- What you have to do -
Repeat exactly what runs from the line with "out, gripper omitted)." through the last line of the material, and keep the pictures out of it.

- Supplied data -
***
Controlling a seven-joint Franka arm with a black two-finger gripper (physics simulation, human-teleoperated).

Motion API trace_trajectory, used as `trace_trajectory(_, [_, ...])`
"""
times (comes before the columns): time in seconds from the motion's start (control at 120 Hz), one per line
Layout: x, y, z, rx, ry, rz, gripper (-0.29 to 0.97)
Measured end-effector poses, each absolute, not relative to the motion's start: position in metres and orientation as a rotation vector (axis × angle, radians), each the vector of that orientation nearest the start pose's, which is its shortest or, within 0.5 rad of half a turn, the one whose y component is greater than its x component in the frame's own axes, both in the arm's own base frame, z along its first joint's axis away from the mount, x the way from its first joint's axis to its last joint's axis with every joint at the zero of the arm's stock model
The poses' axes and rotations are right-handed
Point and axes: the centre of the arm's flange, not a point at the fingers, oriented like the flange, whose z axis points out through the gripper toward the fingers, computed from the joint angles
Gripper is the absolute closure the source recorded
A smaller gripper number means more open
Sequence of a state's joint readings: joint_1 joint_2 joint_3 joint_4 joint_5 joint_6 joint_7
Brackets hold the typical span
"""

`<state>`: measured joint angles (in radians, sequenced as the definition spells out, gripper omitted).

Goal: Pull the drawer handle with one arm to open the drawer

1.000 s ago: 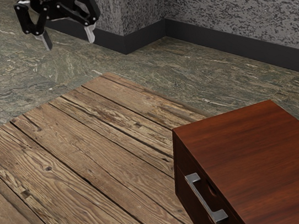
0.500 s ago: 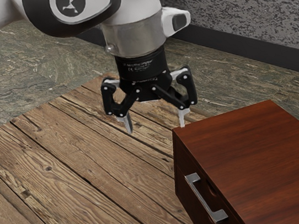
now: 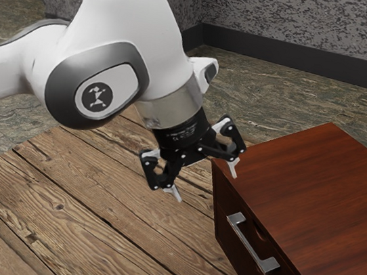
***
- Task response -
`<state>`: measured joint angles (in radians, sequenced as the definition spells out, gripper omitted).

Goal: Pull the drawer handle with one arm to open the drawer

1.000 s ago: 
0.500 s ago: 
now: 

This answer requires nothing more.